The groan bubbled up my throat until it finally came out. "We've talked about this already."

It had started out by her asking if I was crazy, which devolved into a solid five minutes of her apologizing. The fact I saw a shrink regularly didn't mean I was crazy, she reasoned. After getting past that, the conversation became even rockier. The topic of men made it hard to skirt around the one that had brought about my bone-deep dislike of the male half of the human race.

Once, a few years ago, I admitted to Gina that sometimes I saw a little bit of him in every guy's face. A customer would have the same eyebrows as him. A pedestrian would have the same hair color. Or someone at a store would have a voice so similar that it sent shivers down my spine and rendered my entire body useless. Twice I'd been fired for getting full blown panic attacks in the middle of work because of men that reminded me of him. Even without them looking at me. Or touching me. Or speaking to me.

"I'm just saying, maybe you can find some shock therapy that won't be so shocking—ya va, espérate."

Then there was silence at the end of her line for a moment until she finally told her daughter, in Spanish, that if she didn't stop the tantrum she would have to face the chancla. I cringed as though it were mami threatening me with a good paliza. Somehow Cata had developed The Voice already, the one that made all kids cower and made all grown-ass adults feel like kids in trouble. I felt for her husband.

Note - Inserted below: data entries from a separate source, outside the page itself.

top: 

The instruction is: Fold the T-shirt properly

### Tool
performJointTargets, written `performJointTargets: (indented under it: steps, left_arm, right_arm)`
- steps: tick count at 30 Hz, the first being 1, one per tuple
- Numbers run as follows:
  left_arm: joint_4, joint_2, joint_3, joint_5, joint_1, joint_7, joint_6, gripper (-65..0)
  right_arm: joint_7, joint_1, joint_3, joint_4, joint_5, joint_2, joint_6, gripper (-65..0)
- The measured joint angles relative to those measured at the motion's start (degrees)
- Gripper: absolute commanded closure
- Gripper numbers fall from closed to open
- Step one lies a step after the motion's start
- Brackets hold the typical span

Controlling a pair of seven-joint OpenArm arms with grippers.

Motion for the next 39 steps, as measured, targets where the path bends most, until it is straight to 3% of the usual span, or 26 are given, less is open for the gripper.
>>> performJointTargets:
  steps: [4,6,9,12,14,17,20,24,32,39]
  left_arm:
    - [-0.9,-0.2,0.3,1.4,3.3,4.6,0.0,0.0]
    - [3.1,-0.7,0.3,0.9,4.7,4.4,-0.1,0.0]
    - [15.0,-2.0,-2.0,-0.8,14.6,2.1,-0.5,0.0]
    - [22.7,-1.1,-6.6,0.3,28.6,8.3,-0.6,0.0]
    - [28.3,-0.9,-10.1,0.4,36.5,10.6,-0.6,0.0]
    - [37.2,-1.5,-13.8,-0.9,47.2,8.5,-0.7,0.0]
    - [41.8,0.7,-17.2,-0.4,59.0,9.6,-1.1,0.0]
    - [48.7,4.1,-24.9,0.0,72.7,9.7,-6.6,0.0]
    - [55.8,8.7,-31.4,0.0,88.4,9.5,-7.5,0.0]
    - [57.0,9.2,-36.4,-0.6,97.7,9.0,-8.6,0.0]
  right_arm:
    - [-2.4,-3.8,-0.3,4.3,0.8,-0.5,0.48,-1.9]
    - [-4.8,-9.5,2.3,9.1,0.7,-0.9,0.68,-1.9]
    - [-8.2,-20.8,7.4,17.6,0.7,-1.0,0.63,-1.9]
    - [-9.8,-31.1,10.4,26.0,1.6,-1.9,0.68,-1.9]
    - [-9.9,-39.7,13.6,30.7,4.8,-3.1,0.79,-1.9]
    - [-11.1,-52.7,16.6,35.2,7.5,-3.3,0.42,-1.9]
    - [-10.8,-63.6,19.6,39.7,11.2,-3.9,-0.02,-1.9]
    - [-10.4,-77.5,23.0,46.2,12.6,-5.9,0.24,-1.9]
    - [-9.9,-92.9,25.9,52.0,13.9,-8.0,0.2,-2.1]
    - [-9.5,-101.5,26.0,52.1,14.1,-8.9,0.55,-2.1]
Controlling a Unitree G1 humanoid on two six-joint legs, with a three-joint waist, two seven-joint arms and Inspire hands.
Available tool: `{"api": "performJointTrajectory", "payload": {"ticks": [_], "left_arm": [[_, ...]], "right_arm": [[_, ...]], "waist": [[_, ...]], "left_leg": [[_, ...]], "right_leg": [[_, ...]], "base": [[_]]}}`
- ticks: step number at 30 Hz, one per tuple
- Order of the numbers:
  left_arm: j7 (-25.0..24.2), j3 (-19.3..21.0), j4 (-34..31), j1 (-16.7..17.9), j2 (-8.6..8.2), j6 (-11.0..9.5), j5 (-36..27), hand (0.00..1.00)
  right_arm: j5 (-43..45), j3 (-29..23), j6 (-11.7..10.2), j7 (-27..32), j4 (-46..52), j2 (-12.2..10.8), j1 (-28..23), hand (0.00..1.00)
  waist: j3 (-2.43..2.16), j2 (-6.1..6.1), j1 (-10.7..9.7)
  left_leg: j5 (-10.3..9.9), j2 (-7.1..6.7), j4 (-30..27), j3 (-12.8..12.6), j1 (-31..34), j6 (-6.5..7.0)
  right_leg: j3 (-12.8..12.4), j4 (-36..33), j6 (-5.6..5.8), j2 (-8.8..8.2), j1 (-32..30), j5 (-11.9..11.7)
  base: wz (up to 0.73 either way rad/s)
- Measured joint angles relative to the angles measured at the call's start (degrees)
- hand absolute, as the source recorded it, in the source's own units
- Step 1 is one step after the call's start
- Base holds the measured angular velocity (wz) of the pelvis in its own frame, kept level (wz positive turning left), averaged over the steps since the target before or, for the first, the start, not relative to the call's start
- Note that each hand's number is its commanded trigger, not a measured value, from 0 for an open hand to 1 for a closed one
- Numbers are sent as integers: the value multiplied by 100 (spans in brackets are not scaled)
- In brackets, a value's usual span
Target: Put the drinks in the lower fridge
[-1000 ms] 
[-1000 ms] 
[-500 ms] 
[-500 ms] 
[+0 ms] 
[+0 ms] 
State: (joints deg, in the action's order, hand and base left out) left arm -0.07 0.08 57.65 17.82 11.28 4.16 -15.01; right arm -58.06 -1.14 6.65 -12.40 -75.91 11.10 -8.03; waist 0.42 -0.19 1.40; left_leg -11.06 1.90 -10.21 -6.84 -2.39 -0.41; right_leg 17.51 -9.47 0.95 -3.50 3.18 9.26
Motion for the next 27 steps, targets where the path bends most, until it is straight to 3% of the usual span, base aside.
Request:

"That girl, she's just like her dad. They always want my attention," she said when she came back. "Anyway, I'm just worried about you. It won't be easy to be surrounded by men all the time."

Technically I'd already been. A lot, if not most, of fast food customers were guys. Most of my coworkers had been guys, too. And then there was Jean. He'd lived under the same roof as Alina and I for a couple of years already and I never saw a trace of him in Jean's face.